I've commented all my code in order to help you understand the logic and what I want.

So, is it possible to curve the lines in a generic way?

Answer 1

var angle = 0;

draw = function() {
    background(0, 0, 0);


    for(var j = 0;j<20;j++){
        fill(j*100,j*10,j);
        var offset = 0;
        for(var i =-27;i<20;i++){

        var a = angle +offset;
        var h = map(sin(a),-1,1,100,300);
        ellipse(i*20+j*20,h,20,20);
        offset+=10;
    }
    }

    angle+=2;
};

Answer 2

I would probably do something like this:

• Define a holding array with number of entries based on a resolution
• Map the lines into that array setting 1's very there would be a line range, 0's for the gap.
• Define a target shape such as an oval (can be any shape really!) which consists of equally many parts as the array resolution. Store each part and it's coordinate in an array (same length as the line array).
• Morph each part using interpolation between the shape array and line array

Now you can produce the lines into almost any shape and form you desire.

Tip: you can of course skip one shape by mapping it directly the first time.
Tip 2: the shapes can be defined in normalized coordinates which makes it easier to translate and scale them.

Example

Here we define a rounded square and circle, then map the lines onto either, we can morph between the shapes to find a combination we like and use that (note: as the square in this example starts in "upper-right" corner and not where the circle has it's 0° there will be a small rotation as well, this can be dealt with separately as an exercise).
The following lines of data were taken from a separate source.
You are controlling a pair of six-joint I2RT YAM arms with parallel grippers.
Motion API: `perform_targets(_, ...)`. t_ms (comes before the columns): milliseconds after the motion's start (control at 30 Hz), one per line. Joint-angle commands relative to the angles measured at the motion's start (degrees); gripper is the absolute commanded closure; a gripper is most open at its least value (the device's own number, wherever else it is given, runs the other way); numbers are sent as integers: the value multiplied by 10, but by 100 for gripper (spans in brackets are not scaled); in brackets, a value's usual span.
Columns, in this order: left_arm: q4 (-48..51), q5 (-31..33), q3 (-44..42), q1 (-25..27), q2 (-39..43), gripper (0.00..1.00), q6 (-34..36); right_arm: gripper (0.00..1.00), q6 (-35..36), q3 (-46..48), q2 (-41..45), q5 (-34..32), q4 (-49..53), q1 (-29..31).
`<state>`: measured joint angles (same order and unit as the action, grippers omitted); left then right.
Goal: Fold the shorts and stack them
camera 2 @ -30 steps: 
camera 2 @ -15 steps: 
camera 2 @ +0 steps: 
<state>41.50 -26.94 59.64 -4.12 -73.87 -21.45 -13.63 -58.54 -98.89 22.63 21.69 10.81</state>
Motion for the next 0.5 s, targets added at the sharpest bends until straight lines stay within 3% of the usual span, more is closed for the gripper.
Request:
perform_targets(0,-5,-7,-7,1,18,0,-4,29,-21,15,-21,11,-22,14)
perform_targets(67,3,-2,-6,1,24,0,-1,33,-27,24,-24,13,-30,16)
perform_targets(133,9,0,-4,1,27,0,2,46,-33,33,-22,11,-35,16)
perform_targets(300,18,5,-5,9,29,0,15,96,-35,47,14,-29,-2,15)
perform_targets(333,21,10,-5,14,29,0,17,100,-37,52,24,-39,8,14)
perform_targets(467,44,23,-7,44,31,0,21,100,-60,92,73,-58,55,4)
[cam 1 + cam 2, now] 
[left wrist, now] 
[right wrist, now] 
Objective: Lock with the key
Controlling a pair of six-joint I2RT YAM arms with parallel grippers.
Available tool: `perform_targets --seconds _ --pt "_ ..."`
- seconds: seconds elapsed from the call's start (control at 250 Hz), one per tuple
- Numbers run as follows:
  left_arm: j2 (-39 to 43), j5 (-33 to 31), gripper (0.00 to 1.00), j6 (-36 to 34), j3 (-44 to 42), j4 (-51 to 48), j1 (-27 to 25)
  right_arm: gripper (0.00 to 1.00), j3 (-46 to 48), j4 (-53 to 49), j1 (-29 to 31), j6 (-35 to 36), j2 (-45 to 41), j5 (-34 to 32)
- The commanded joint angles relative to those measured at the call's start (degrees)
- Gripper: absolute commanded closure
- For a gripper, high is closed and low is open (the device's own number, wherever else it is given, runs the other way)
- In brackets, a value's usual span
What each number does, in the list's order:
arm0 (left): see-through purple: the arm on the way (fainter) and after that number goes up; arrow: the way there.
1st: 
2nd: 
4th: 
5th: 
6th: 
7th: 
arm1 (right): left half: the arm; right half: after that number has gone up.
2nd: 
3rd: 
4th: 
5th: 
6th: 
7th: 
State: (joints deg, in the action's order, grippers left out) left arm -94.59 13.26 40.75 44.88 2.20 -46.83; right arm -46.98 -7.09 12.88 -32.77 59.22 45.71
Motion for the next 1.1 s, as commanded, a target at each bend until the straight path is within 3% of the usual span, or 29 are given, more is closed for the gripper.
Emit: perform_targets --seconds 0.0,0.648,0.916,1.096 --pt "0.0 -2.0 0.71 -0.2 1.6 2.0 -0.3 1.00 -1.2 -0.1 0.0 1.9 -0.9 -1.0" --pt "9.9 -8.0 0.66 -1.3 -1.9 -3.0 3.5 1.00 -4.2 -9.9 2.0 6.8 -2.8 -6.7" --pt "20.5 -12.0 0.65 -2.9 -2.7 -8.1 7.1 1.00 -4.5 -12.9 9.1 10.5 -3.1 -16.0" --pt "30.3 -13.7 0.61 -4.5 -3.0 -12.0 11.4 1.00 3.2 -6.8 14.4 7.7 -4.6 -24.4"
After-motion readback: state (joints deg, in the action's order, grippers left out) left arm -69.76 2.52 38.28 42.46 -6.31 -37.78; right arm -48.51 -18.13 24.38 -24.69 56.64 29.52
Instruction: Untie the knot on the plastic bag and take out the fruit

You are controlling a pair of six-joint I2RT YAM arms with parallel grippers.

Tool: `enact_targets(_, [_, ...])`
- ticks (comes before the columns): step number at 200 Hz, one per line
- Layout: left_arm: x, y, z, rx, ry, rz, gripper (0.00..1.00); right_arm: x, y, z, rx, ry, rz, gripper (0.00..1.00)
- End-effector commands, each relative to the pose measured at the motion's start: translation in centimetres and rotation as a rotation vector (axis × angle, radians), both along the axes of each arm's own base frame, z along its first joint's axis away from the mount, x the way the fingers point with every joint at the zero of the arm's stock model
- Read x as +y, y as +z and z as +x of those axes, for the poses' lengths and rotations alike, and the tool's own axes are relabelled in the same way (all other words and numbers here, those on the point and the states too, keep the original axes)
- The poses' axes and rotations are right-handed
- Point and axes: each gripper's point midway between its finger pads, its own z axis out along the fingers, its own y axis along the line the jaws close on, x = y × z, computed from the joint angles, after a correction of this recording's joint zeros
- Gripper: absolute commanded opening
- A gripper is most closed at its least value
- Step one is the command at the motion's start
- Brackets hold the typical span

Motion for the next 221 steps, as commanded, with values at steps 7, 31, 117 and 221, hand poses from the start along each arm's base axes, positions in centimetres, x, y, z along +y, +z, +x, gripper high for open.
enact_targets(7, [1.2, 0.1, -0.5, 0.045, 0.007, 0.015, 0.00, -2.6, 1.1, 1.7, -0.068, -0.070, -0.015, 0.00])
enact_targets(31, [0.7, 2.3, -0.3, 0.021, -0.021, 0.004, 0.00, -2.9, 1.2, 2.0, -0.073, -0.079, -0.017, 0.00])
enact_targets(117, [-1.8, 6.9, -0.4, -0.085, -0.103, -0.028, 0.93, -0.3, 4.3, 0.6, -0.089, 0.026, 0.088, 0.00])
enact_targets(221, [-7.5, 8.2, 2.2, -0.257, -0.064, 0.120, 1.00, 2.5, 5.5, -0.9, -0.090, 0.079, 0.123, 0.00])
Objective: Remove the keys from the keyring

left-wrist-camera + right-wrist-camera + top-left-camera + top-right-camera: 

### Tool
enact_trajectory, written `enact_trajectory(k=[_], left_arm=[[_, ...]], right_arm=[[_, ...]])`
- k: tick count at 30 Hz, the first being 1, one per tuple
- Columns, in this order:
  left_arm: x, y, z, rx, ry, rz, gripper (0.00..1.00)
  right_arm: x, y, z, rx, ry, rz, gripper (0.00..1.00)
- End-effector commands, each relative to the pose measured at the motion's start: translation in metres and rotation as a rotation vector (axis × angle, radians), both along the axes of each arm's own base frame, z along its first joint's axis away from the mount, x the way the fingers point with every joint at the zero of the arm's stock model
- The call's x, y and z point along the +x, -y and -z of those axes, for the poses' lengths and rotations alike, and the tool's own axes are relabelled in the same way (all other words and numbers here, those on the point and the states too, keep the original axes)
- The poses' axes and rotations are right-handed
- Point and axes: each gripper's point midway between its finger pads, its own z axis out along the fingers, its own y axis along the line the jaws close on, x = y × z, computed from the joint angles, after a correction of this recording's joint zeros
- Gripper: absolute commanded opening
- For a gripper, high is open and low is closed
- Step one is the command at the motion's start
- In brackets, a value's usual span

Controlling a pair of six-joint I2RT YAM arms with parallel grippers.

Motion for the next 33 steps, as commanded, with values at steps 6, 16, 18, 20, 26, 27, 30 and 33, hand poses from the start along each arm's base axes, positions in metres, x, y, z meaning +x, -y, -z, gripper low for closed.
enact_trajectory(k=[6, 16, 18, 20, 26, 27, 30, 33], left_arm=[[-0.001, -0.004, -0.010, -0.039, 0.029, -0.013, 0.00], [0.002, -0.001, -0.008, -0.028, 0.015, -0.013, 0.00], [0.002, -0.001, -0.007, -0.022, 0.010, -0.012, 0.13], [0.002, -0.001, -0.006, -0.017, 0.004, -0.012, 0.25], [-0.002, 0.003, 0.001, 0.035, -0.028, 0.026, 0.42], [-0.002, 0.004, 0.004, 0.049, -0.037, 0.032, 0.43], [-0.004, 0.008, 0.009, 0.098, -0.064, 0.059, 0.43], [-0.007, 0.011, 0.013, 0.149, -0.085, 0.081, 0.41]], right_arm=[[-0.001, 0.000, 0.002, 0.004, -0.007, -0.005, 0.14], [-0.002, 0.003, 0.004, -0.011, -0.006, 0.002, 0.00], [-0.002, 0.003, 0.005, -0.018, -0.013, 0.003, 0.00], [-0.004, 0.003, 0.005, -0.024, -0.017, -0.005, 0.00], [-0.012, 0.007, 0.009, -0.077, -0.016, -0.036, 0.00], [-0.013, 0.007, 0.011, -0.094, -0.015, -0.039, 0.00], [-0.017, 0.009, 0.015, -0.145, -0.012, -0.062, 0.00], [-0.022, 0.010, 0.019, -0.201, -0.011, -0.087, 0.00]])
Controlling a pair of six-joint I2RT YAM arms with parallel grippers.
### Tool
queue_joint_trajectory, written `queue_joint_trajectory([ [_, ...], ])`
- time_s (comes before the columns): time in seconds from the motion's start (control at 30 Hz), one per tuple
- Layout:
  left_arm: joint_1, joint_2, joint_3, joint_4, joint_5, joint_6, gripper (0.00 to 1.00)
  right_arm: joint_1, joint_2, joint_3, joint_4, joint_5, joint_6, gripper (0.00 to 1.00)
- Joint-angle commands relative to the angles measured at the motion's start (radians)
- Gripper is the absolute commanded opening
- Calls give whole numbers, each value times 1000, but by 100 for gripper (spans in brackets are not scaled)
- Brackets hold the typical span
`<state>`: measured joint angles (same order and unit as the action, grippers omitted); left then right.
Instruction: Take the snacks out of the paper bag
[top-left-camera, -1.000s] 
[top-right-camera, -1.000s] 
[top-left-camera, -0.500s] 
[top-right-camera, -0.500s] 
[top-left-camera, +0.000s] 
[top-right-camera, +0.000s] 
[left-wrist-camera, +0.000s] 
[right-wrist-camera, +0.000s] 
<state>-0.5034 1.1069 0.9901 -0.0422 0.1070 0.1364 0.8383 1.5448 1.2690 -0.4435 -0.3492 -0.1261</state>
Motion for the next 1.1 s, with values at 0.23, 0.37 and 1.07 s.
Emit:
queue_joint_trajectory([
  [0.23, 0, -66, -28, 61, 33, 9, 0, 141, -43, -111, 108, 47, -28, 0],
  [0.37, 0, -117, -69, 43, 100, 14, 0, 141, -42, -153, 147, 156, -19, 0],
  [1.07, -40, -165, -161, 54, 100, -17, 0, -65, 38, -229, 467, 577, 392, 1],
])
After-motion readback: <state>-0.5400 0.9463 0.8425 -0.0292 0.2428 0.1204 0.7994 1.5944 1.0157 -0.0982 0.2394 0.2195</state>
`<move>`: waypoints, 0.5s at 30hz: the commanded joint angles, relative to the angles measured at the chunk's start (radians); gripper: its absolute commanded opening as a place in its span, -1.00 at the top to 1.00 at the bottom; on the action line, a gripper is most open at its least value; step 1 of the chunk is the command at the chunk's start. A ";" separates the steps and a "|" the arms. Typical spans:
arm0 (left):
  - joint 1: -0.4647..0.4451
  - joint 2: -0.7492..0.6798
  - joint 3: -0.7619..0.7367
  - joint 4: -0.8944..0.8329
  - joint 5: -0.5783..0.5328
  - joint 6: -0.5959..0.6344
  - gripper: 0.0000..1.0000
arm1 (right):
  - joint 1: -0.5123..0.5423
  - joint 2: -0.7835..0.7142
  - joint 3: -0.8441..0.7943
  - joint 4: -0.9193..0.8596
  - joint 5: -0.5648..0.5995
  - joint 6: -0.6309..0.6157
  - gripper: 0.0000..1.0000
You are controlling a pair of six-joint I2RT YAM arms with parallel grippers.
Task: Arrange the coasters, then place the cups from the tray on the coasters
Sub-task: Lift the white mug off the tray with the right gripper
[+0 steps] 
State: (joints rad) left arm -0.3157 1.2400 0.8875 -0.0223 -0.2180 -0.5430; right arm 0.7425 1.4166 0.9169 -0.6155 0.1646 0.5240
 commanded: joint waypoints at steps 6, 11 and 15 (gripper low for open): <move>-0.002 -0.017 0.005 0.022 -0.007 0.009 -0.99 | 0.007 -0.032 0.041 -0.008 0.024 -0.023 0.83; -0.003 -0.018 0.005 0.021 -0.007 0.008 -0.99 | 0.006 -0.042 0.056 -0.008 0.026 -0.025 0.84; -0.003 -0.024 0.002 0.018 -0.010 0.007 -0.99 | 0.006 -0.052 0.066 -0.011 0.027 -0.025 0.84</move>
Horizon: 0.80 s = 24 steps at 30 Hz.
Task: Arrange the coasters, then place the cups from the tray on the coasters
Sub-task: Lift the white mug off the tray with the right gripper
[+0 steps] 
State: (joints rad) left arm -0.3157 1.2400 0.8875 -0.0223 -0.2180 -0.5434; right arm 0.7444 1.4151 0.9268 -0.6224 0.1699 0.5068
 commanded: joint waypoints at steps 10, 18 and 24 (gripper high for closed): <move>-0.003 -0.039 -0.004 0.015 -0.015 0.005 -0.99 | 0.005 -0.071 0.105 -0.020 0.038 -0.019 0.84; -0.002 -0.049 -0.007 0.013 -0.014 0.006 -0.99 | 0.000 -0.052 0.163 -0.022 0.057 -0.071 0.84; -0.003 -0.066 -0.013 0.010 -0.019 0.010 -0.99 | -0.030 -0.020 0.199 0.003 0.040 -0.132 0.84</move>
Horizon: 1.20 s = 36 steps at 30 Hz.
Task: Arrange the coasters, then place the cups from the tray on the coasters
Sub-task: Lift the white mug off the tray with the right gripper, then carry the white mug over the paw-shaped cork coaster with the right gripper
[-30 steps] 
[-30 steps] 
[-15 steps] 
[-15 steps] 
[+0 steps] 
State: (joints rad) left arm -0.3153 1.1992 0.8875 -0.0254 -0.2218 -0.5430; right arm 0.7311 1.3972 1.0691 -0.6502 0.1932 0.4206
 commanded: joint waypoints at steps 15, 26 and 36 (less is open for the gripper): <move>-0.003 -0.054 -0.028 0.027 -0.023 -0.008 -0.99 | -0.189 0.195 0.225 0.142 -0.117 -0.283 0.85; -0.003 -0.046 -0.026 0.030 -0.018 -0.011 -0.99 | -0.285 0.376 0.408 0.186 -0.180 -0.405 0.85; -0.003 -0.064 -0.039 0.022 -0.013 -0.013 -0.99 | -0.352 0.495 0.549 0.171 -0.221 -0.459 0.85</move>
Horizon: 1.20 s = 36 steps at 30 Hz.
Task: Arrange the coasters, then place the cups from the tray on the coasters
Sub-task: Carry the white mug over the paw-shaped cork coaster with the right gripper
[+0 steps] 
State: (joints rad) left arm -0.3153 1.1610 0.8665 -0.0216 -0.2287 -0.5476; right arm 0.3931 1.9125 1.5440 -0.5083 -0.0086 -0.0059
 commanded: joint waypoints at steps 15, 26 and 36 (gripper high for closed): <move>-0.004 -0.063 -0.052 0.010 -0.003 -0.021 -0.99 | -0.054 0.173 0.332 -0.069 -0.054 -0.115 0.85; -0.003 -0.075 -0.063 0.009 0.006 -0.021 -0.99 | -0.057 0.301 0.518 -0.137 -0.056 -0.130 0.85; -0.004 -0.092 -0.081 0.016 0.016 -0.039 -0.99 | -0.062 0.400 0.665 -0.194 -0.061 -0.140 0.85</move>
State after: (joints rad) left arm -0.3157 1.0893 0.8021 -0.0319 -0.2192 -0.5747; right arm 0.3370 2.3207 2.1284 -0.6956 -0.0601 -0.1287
The rounded square could be a a bunny for that matter (for a more "tight" rounded square you can use cubic Bezier instead of quadratic as here). The key point is that the shape can be defined independently of the lines themselves. This may be overkill, but it's not so complicated and it's versatile, ie. generic.

See this answer for one way to add an arrow to the lines.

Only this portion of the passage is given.